→ What to produce: Search the data for the string "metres", and report each line where it is found.

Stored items

****

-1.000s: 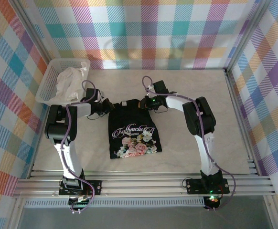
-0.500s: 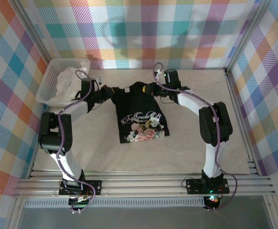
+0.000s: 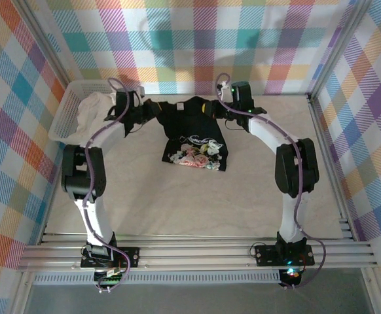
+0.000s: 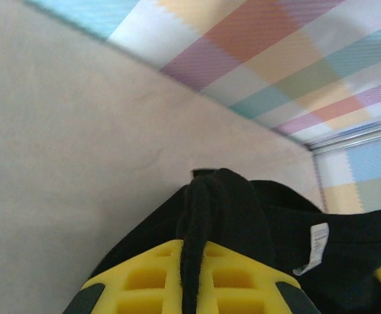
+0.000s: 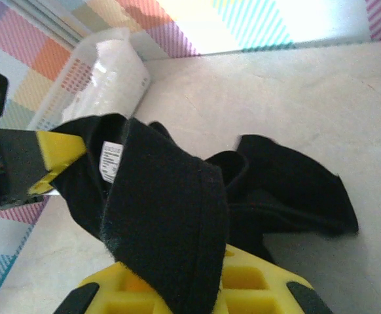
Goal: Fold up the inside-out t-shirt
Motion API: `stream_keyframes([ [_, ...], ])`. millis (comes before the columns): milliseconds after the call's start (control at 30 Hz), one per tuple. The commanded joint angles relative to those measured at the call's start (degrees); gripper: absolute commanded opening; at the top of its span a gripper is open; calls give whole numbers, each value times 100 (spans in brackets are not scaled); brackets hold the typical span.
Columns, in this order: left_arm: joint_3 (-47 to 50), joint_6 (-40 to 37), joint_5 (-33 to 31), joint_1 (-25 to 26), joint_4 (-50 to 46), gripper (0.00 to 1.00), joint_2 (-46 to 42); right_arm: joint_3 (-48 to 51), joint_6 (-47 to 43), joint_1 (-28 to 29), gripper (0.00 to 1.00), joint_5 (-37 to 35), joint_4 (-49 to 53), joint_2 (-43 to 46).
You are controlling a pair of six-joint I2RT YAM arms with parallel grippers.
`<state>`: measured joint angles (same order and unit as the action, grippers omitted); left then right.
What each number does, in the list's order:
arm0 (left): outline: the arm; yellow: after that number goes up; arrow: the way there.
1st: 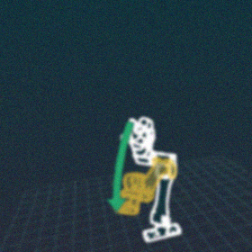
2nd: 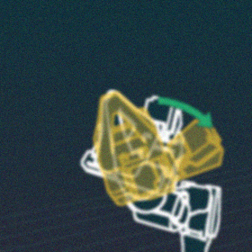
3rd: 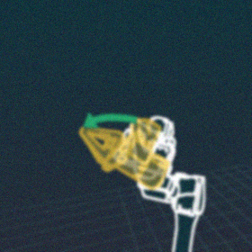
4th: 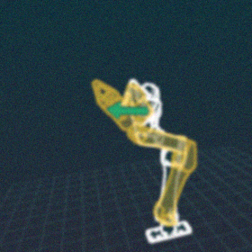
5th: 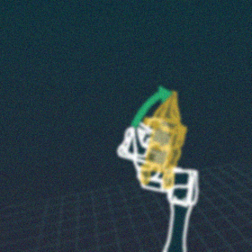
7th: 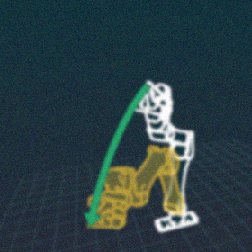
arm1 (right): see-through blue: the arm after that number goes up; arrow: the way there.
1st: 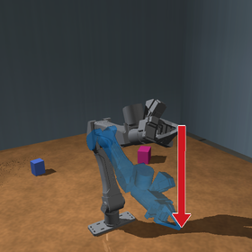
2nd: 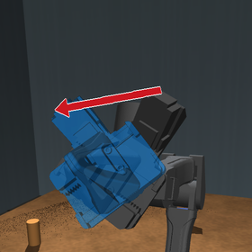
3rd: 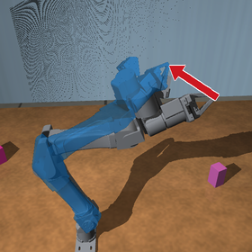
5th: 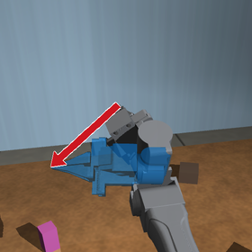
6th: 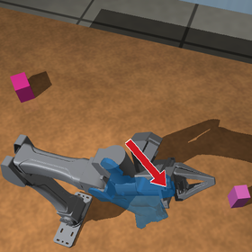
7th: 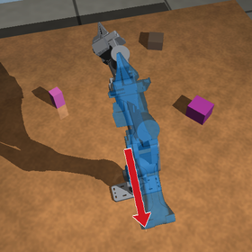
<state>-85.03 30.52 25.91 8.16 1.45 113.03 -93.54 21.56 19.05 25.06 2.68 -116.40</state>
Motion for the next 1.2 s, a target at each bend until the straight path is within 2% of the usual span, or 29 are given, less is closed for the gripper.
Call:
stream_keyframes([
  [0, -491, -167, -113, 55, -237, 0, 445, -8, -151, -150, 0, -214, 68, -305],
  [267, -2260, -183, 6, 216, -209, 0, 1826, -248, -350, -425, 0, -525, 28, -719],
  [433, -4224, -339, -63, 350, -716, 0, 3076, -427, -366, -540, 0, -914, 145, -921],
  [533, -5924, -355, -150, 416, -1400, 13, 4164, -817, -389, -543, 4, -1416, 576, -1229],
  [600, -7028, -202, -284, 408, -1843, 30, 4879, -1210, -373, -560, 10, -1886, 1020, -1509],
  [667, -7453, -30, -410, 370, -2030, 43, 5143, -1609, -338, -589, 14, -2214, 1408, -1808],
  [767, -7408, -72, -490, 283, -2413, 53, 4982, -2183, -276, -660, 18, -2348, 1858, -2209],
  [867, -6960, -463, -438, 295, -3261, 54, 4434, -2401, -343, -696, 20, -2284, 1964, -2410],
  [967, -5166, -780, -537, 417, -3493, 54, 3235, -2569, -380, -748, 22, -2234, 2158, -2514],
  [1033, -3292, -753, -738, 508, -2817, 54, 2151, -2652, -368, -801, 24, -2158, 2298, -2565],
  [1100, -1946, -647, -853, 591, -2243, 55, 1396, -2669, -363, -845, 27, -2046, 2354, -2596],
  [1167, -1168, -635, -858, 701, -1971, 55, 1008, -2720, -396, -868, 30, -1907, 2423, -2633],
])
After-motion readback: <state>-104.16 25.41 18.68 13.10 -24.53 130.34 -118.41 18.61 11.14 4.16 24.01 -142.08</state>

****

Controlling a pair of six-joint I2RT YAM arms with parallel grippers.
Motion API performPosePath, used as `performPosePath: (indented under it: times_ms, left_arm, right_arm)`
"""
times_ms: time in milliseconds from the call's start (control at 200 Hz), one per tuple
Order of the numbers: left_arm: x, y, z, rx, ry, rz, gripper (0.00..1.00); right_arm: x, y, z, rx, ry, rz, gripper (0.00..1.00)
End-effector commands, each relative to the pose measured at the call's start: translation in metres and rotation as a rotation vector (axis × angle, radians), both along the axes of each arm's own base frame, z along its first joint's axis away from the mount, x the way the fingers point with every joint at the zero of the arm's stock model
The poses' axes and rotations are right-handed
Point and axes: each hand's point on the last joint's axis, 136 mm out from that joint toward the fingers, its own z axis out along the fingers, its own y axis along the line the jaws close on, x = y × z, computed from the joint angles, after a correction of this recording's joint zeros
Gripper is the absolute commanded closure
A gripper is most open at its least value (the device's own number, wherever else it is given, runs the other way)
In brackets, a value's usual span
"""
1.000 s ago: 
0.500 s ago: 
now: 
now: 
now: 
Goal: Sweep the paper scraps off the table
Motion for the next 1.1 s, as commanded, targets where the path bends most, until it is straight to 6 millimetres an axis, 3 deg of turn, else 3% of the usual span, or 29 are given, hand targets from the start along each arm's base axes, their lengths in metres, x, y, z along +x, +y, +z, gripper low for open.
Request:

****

→ Completed task:
End-effector commands, each relative to the pose measured at the call's start: translation in metres and rotation as a rotation vector (axis × angle, radians), both along the axes of each arm's own base frame, z along its first joint's axis away from the mount, x the way the fingers point with every joint at the zero of the arm's stock model
Motion for the next 1.1 s, as commanded, targets where the path bends most, until it is straight to 6 millimetres an axis, 3 deg of turn, else 3% of the usual span, or 29 are given, hand targets from the start along each arm's base axes, their lengths in metres, x, y, z along +x, +y, +z, gripper low for open.

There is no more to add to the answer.